伊藤 亜紗 中島 岳志 若松 英輔
國分 功一郎 磯崎 憲一郎
「利他」をキーワードに五人の執筆陣が論考をめぐらせた本だが……。
正直、それぞれが好き勝手に書いているだけなので本としてのまとまりはない。しかも後半の執筆者になるにつれてどんどん話は抽象的・哲学的になってゆく。まあそりゃそうか。「利他」を語るなら、哲学の話になるのは必然か。
とはいえ「コロナ禍によって世界が危機に直面するなか……」なんて説明文だから、もうちょっと即時性のある内容かとおもったぜ。
伊藤亜紗さんの文章がいちばんおもしろかった。
よく「相手の立場に立って考えましょう」なんていうけど、あれは良くない。もちろん優しさにつながる面もあるけど、同時に他人の行動を縛るためにも使われる。
「自分があなたの立場に立ったらそんなことはしない。だからあなたもやめるべき!」という方向に容易に進んでしまう。「自分が障害者だったら他人に迷惑をかけないように暮らす。だから障害者はつつましく生きるべきだ!」となってしまう。
想像力や共感は、他人の行動を制限するためにも使われるのだ。
〝想像力のある人〟が、「自分が車椅子ユーザーだったら電車に乗る前に駅員に連絡をする。だから連絡をせずに駅員に迷惑をかける車椅子ユーザーは非常識だ!」と叫ぶのだ。
その想像はせいぜい「短期的に車椅子に乗ることになったら」ぐらいで、「一生車椅子に乗って生活する」ことまでは想像できていないことがほとんどなんだけど。
親切にするとき、見返りを求めてしまう。べつに金銭的なものだけでなく「喜んでもらう」「感謝される」ことを当然のものとおもってしまう。

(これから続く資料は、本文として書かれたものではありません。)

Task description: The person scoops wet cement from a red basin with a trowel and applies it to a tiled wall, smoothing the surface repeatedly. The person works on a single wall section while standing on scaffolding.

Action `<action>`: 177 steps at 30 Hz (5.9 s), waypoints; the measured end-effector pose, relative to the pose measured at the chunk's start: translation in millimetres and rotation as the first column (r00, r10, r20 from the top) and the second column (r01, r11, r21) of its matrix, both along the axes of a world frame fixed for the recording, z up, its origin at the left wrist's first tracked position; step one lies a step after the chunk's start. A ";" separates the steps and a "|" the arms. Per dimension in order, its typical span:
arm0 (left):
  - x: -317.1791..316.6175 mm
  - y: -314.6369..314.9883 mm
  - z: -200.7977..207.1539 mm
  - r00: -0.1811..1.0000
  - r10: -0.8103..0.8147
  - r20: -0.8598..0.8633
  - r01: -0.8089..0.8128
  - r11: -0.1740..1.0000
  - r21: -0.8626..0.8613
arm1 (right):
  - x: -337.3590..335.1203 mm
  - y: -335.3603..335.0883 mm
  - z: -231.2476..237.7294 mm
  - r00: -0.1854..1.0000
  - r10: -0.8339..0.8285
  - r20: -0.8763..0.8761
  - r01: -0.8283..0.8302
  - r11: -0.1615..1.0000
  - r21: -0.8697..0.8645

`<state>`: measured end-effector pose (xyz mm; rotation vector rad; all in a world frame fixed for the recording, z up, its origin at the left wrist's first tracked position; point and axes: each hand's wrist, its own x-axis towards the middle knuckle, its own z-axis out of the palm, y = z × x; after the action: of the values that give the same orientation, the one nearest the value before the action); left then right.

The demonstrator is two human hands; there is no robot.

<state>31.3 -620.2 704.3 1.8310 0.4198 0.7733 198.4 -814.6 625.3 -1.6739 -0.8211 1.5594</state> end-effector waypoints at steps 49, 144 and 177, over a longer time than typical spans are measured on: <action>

被災地に入ったボランティアが、被災者の気持ちを無視して親切心を押しつけようとする、なんて話をよく聞く。利他的にふるまうときこそ他人に迷惑をかけやすいのだ。
ダン・アリエリー『ずる 噓とごまかしの行動経済学』という本に書いてあったが、人は、自分が利益を得るときよりも他人が利益を得るときのほうが不正をしやすいそうだ。
私利私欲のために不正をはたらくのは良心のブレーキがかかりやすいが、「チームのため」「会社のため」「国のため」とおもうと、言い訳がしやすくなる分不正に走りやすくなる。金儲けのために殺人はできない人でも、「国のため」と言い聞かせれば戦争で人を殺せるわけだしね。
虐殺や残酷なリンチはたいてい〝崇高な目的〟のためにおこなわれる。
募金活動をしている人が通行人の妨げになっている。
よりよい未来をつくるはずの人が選挙カーで大音量で自分の名前を連呼する。
〝モラル・ライセンシング〟 という言葉がある。
何かよいことをすると、いい気分になり、悪いことをしたってかまわないと思ってしまうという現象を指す言葉だ。
「自分はいいことをしている」とおもっている場合は要注意だ。
國分功一郎さんの文章より。
ほう。この考えはおもしろい。
「私の意志でやりました」というのは、潔いように感じる。
だけどそれは、本当の原因を隠蔽する行為でもある。
もちろん原因なんてひとつじゃないし、やろうとおもえばいくらでもさかのぼれる。最後は「人間が誕生したことが悪い」にまで行きついてしまう。
だから現実問題としてはどこかで因果関係を切断する必要がある。それが「意志」だ。
あいつが良からぬことをしようとした。だからあいつが悪い。それ以上はさかのぼる必要がない。
これはすごくわかりやすい考えだが、危険でもある。もっと奥深くにある原因にたどりつくことができず、また同じ過ちをくりかすことにつながる。
官僚が文書を改竄した。悪いことだ。
だが、その官僚の「意志」でやったということになれば、責任を問われるのはその官僚まで。彼に指示した上司も、その上司の上司も、さらには「こんな文書があるとまずいことになるな」と忖度させた総理大臣も、責任をとる必要はなくなる。
「意志」は潔いことではなく、責任放棄、思考停止のための手段なのかもしれない。